- Official Poster
- Directed by: Prem Gadhvi; Killol Parmar;
- Written by: Prem Gadhavi; Aditi Varma; Nikita Shah;
- Produced by: Dr Jayesh Pavra
- Starring: Bhavya Gandhi; Aarohi Patel; Deep Vaidya; Radhika Barot; RJ Harsh;
- Cinematography: Jaymin
- Edited by: Harsh Shah
- Music by: Kushal Choksi
- Production company: Pavra Entertainment
- Distributed by: Rupam Entertainment Pvt Ltd
- Release date: 15 November 2024;
- Running time: 122.00 minutes
- Country: India
- Language: Gujarati

= Ajab Raat Ni Gajab Vaat =

Gujarati comedy movie

Ajab Raat Ni Gajab Vaat is a 2024 Gujarati comedy drama, directed by Prem Gadhavi & Killol Parmar and written by Prem Gadhavi, Aditi Varma & Nikita Shah.

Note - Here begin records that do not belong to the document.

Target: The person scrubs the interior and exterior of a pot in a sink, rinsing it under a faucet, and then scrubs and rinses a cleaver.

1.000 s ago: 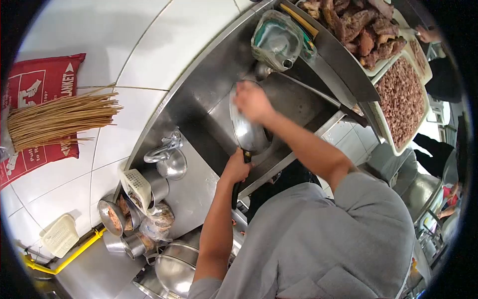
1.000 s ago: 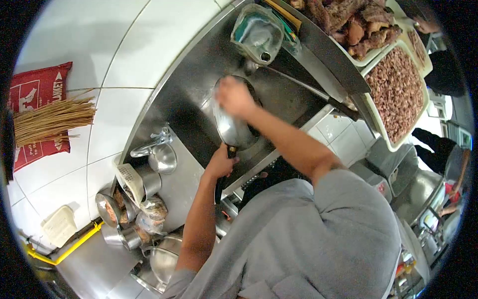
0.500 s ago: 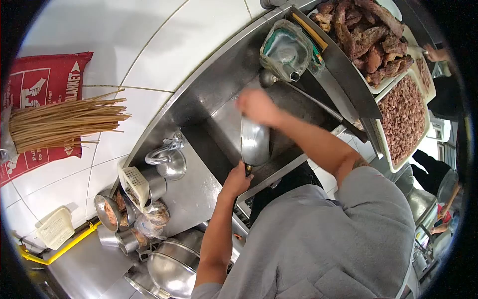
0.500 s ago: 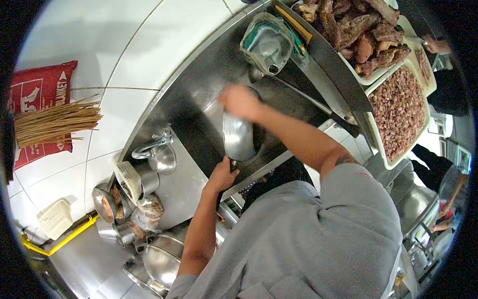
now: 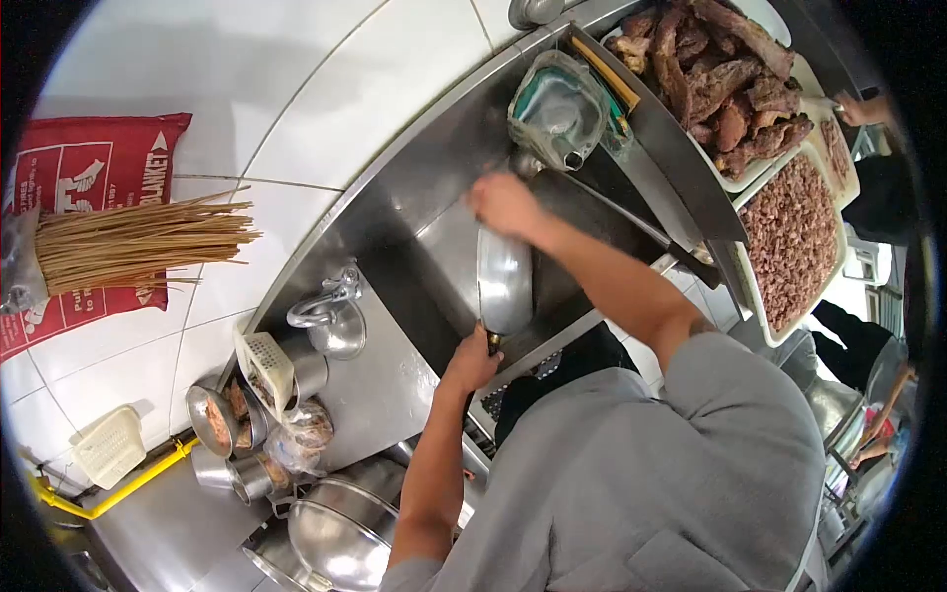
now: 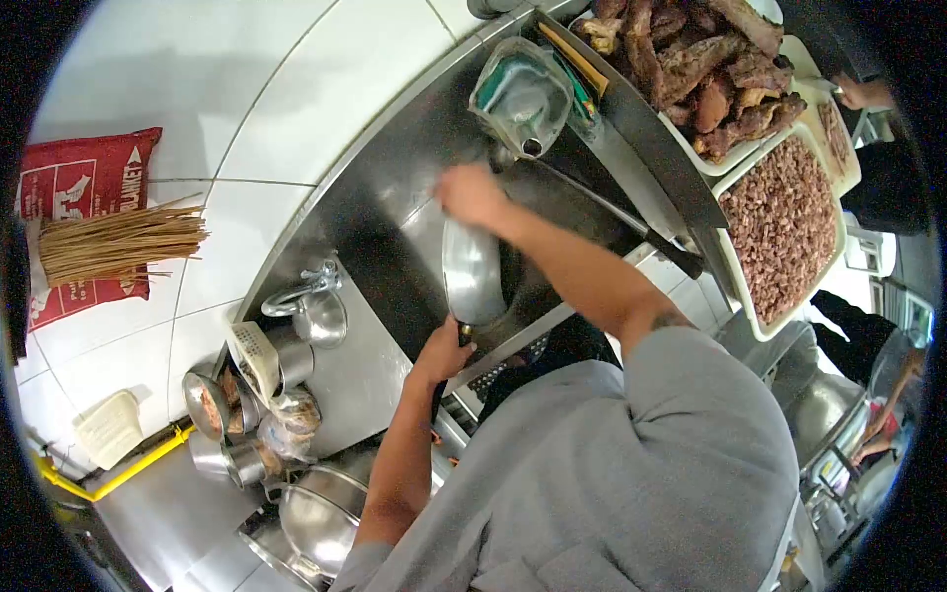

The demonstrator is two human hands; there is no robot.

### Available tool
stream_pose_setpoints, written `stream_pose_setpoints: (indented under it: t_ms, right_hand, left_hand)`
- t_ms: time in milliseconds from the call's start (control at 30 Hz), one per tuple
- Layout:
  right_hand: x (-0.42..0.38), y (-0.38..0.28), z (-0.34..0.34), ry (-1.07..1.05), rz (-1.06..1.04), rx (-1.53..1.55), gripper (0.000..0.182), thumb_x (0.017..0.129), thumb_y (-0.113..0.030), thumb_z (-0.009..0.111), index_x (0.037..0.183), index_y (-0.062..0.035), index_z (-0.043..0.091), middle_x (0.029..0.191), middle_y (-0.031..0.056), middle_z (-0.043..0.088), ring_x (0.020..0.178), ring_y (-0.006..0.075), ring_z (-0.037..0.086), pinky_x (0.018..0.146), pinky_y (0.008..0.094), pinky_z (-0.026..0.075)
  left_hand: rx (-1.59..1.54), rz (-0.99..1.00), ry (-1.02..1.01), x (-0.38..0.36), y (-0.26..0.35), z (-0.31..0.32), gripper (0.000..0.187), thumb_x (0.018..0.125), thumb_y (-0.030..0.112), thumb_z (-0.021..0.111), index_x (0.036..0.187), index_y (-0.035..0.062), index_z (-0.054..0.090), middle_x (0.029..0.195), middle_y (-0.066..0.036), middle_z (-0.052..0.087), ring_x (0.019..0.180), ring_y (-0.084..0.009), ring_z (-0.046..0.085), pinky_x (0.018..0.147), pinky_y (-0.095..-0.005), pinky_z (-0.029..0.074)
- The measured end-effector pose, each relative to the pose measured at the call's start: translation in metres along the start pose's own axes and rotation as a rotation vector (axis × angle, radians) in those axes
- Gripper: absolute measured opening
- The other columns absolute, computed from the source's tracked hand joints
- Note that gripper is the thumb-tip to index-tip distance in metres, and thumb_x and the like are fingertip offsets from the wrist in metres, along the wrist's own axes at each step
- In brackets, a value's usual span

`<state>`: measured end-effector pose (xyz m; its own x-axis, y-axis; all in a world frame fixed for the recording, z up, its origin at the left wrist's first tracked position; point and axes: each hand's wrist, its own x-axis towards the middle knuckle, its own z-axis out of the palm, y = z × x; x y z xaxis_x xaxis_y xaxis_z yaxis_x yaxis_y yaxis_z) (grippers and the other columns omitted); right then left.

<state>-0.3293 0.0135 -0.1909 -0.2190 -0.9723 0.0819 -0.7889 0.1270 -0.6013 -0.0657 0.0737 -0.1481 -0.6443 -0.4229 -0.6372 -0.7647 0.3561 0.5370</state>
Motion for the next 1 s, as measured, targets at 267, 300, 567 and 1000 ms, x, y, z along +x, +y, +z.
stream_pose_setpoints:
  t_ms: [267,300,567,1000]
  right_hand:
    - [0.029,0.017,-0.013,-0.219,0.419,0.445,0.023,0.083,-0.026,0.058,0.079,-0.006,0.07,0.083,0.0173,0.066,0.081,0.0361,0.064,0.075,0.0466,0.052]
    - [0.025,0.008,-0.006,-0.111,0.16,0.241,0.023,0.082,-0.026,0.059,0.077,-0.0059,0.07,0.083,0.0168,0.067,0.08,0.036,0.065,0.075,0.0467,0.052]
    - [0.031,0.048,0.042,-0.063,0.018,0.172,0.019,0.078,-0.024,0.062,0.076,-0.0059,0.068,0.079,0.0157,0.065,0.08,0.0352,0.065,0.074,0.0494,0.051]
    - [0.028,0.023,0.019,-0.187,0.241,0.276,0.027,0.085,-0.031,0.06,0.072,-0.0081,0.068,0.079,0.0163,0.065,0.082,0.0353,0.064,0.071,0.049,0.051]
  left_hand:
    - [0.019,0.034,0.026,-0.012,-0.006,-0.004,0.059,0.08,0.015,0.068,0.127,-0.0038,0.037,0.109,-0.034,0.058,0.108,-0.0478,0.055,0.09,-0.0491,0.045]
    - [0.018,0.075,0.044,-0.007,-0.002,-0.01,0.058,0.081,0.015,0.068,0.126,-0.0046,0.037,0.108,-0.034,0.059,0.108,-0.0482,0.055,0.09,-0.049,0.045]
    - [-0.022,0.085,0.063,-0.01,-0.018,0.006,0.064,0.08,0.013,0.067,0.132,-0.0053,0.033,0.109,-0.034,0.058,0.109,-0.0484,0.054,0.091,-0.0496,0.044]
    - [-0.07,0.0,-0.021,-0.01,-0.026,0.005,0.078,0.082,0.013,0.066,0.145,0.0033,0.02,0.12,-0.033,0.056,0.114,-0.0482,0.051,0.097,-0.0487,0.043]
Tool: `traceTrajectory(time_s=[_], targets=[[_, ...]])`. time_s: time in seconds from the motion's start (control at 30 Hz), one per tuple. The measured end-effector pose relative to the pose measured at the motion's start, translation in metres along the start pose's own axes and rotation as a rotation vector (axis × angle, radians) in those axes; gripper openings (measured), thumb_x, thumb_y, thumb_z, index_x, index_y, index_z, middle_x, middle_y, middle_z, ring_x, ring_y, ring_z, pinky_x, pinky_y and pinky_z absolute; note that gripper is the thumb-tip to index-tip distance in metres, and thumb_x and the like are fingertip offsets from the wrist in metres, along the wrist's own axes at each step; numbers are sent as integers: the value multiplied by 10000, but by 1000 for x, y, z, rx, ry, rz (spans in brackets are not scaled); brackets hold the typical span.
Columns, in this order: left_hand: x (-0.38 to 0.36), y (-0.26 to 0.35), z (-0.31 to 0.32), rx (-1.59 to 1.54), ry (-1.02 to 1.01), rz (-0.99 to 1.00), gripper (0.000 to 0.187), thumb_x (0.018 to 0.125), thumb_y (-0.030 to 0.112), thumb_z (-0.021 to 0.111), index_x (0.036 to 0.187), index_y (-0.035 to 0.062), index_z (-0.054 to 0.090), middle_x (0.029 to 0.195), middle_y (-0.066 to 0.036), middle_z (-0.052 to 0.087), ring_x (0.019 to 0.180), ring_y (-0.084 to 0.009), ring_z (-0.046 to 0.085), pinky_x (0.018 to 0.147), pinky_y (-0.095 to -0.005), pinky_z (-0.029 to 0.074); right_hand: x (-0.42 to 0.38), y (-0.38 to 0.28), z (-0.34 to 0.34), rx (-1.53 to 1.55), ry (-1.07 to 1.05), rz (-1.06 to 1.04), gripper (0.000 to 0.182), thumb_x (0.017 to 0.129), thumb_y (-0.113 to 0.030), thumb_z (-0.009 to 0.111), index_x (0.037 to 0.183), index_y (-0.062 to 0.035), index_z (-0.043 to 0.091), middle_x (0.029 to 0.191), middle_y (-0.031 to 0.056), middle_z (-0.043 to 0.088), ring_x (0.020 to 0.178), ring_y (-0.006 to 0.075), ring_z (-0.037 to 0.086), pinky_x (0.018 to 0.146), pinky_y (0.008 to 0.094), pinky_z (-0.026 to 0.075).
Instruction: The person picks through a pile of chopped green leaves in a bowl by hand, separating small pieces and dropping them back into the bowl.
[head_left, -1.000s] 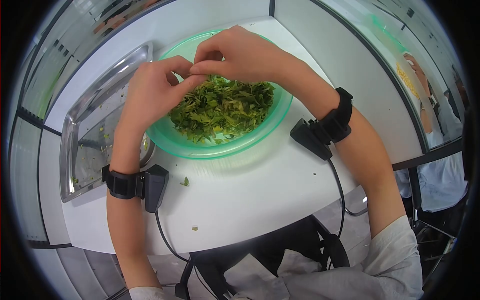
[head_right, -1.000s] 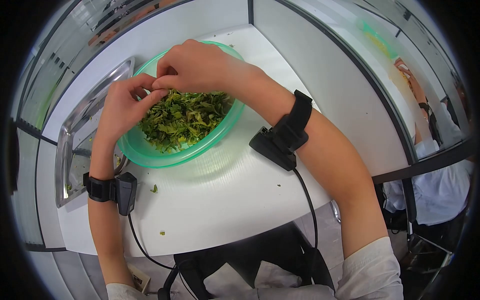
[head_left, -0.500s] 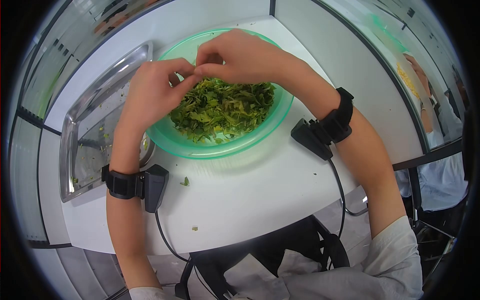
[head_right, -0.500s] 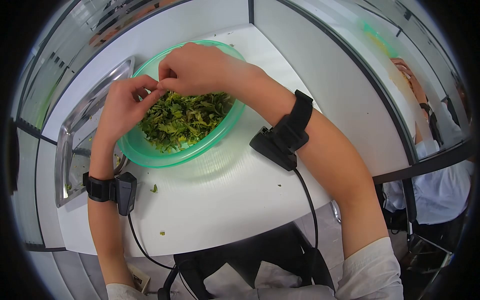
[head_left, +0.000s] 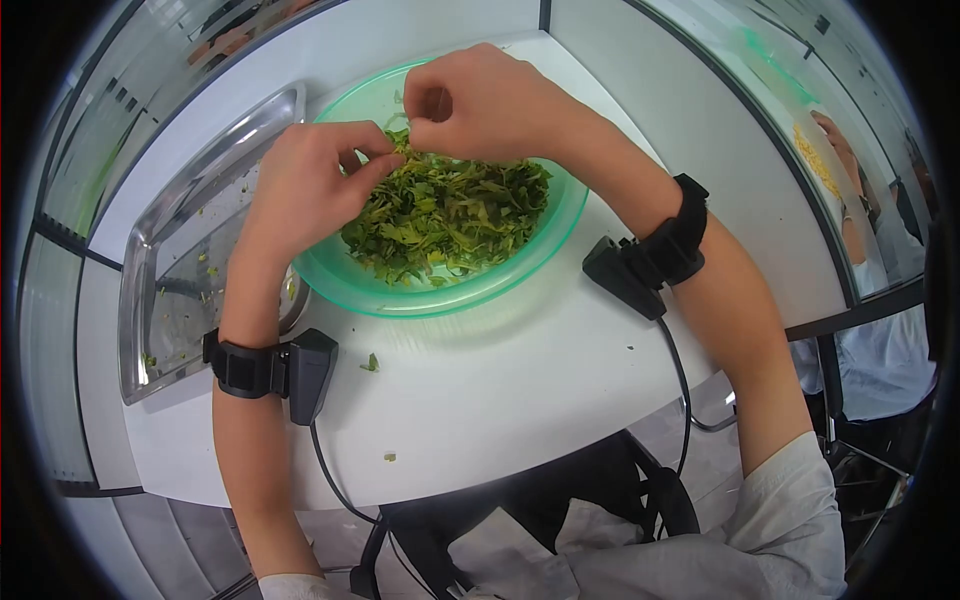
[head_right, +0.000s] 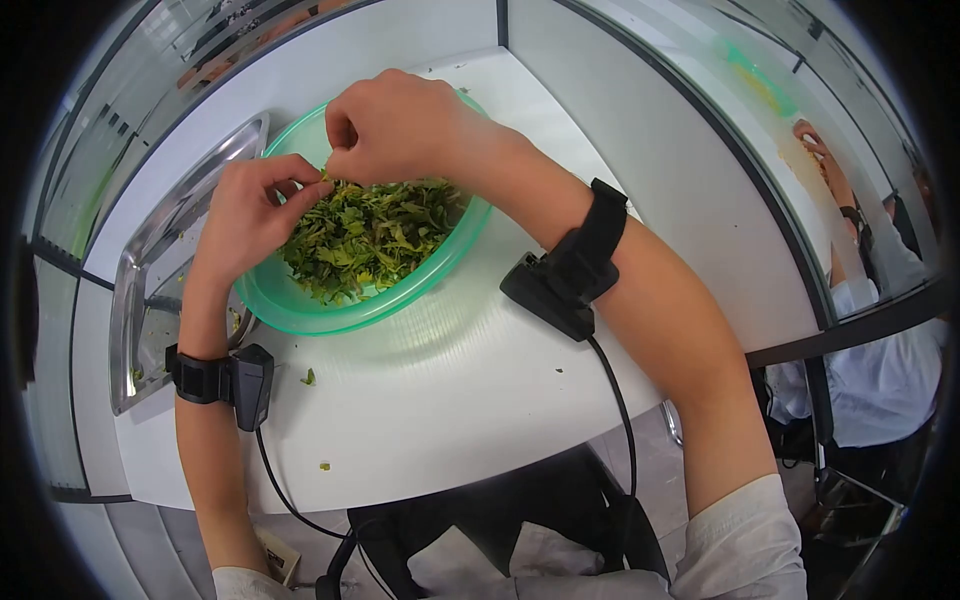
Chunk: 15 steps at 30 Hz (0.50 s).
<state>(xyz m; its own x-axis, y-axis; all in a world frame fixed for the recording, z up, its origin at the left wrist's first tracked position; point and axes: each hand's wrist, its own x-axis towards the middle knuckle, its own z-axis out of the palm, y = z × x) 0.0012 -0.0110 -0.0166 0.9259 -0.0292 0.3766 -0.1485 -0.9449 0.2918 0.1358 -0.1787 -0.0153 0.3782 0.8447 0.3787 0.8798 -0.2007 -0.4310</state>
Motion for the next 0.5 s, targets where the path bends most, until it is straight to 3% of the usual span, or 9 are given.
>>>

It stars Bhavya Gandhi Aarohi Patel, Deep Vaidya, Radhika Barot & RJ Harsh. The film is produced by Dr. Jayesh Pavra The film will be distributed by Rupam Entertainment Pvt Ltd

== Plot ==
Kartik, a young YouTuber, is known for conducting loyalty tests on females. His friend Nilay urges him to devise an elopement plan for his girlfriend. Things take a complicated turn when they reach the wrong address and a different girl runs away with them.

== Cast ==
- Bhavya Gandhi as Kartik
- Aarohi Patel as Pranali
- Deep Vaidya as Tanmay
- Radhika Barot as Kinjal
- RJ Harsh as Nilay

== Production ==
The film was shot at various locations in Ahmedabad Gujarat. In 22 days the shoot of the film gets completed.

== Soundtrack ==

Track listing
| No. | Title | Lyrics | Music | Singer(s) | Length |
|---|---|---|---|---|---|
| 1. | "Sawariya" | Munaf Luhar | Kushal Chokshi | Khusal Chokshi & Aamir Mir | 3:09 |
| 2. | "Ajab Raat Ni Gajab Vaat - Title Track" | Janki Gadhavi | Kushal Chokshi | Kushal Chokshi | 2:42 |
| Total length: |  |  |  |  | 5:11 |

==Marketing and releases ==
The first look announced on August 7, 2024, and official teaser of the film released on August 29, 2024. The film was released on November 15, 2024.